The things you may need to do to protect your privacy in today's world is interesting and terrifying at the same time.

One interesting byproduct of a shift in the U.S. executive branch's stance on border safety is seeing people actually concerned about their privacy and data safety when they need to cross those borders. No matter where you stand on the current administration's ideas and potential policy changes (and this isn't the place to argue those) you should be able to understand that they will have an effect on how your information is treated by three-letter agencies in the U.S. anytime you move in or out of the country.

This has some smart people — very smart infosec type people — talking about why you need to be concerned and what you can do about it. It's fascinating to read even if you think it's all hogwash and we should freely share everything with any government agent.

Experts tell us to cross borders and leave no trace behind, much like when hiking or camping. This is how James Bond must feel.

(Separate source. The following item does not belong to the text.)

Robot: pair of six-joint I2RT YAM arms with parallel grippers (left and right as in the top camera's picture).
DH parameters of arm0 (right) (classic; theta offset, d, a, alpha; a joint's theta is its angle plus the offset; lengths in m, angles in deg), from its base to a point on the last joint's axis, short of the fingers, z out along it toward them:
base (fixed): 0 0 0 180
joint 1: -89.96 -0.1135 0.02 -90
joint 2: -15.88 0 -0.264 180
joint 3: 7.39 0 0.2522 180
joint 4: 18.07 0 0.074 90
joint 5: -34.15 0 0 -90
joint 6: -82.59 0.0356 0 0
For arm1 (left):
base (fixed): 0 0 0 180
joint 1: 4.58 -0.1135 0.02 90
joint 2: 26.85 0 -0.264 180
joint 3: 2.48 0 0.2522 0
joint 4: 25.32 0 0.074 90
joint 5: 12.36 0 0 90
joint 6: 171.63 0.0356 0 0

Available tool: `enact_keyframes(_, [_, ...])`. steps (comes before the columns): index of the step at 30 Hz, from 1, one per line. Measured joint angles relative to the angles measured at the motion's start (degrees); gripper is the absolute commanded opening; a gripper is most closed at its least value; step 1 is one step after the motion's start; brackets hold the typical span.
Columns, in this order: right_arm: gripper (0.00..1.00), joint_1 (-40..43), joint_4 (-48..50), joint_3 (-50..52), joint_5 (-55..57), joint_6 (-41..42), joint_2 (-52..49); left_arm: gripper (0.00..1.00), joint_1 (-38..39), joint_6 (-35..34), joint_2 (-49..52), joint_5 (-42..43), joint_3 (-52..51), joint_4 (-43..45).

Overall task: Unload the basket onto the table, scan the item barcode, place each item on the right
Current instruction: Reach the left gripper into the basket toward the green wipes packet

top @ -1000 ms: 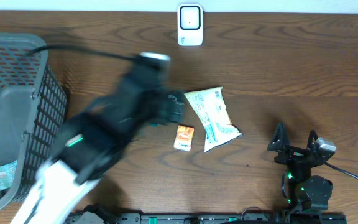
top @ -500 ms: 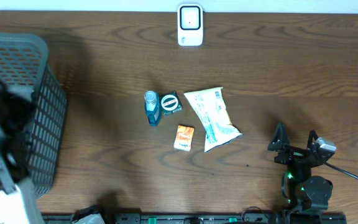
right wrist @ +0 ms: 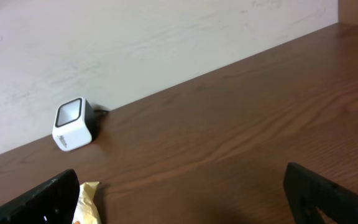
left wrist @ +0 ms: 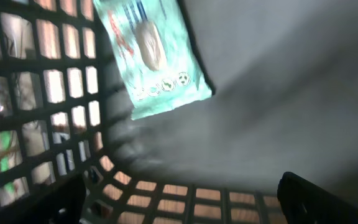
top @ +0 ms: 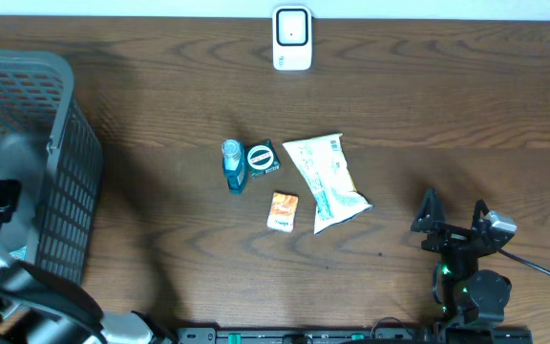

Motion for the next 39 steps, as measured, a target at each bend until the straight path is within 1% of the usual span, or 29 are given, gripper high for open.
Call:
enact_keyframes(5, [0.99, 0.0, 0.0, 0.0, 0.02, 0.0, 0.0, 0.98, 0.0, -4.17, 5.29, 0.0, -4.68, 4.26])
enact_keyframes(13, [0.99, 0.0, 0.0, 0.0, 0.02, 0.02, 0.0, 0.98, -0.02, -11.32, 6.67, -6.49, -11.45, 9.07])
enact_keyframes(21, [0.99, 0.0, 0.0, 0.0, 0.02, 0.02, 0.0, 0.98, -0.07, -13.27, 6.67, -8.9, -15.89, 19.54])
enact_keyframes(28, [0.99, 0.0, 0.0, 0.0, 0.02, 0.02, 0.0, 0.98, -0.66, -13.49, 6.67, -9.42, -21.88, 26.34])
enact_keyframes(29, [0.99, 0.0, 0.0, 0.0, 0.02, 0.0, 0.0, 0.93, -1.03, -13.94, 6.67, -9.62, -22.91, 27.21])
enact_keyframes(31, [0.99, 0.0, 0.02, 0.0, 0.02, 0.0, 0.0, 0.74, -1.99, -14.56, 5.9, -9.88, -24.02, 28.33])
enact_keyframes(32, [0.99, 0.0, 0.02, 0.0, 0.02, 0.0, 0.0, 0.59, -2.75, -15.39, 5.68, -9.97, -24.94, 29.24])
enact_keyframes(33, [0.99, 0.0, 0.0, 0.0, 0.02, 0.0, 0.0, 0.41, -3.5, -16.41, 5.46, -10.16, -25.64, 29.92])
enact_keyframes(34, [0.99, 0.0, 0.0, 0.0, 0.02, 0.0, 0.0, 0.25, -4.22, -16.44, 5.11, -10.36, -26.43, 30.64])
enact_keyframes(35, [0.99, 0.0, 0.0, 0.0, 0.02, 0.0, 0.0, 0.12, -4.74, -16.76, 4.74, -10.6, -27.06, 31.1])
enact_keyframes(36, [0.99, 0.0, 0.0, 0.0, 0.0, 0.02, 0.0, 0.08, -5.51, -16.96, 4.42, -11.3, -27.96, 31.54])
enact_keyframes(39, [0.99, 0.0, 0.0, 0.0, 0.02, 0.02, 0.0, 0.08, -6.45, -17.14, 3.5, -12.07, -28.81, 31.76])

Two pieces in particular I really enjoyed come from information security researcher the grugq (conveniently compiled by Microsoft engineer Mohamed Mansour) and forensic scientist and penetration tester Jonathan Zdziarski.

As you would expect from the grugq, the information is laid out as fact, leaves no room for any alternatives and is direct to the point. It's also undeniably true. That's probably the reason I read anything and everything with his name on it. It's a refreshing no-bullshit look at what's going on and what can be done to protect our right to privacy when we encounter it. His series of short tweets tell you in no uncertain terms how you should travel if you are going to be crossing a U.S. border and don't want anyone else having access to any of your private information without your consent. Bam, boom. There you have it.

Zdziarski expands and explains why and how as he tells you the things you need to do to keep any errant eyeballs away from your personal information. The measures are extreme, and a few extra words about why it's beneficial to follow his advice are appreciated. Again, this isn't surprising. Zdziarski has a knack for making the extreme seem reasonable when it actually is a reasonable response. Zdziarski is a reassuring voice for the times when you need a reassuring voice to help understand the scope of a situation and advice on how to react.

We all need to think of how we can use this information, and if we need to follow any of the advice.

The two resources read very differently and are from two very different people, yet they echo the same basic ideas. Throwaway accounts and even devices, that live completely separated from your vital information and always assumed to be compromised and hacked. Essentially, the only way to be sure you aren't giving away more than you need to give away is to become a virtual ghost at any border crossing. This is completely James Bond level stuff, and while it may be saddening to think we need to worry about it, knowing that we really can exist with no digital footprint is fascinating. Make sure you take a few minutes and read both.

There is a lot of room here for further discussion. Ways we can use the tools and services available to us for Android and Chrome to lock away the data we give so freely to Google if we need to suddenly hide it from anyone else need to be explored. Let's face it — using the digital devices we love from any company doesn't lend itself towards anything resembling privacy. We're OK with sharing everything with a company we trust and never consider how any of it can be used "against" us. It's given me plenty to think about and I hope it gives you plenty to think about, too.

I expect we'll be circling back to this a time or two as we move forward.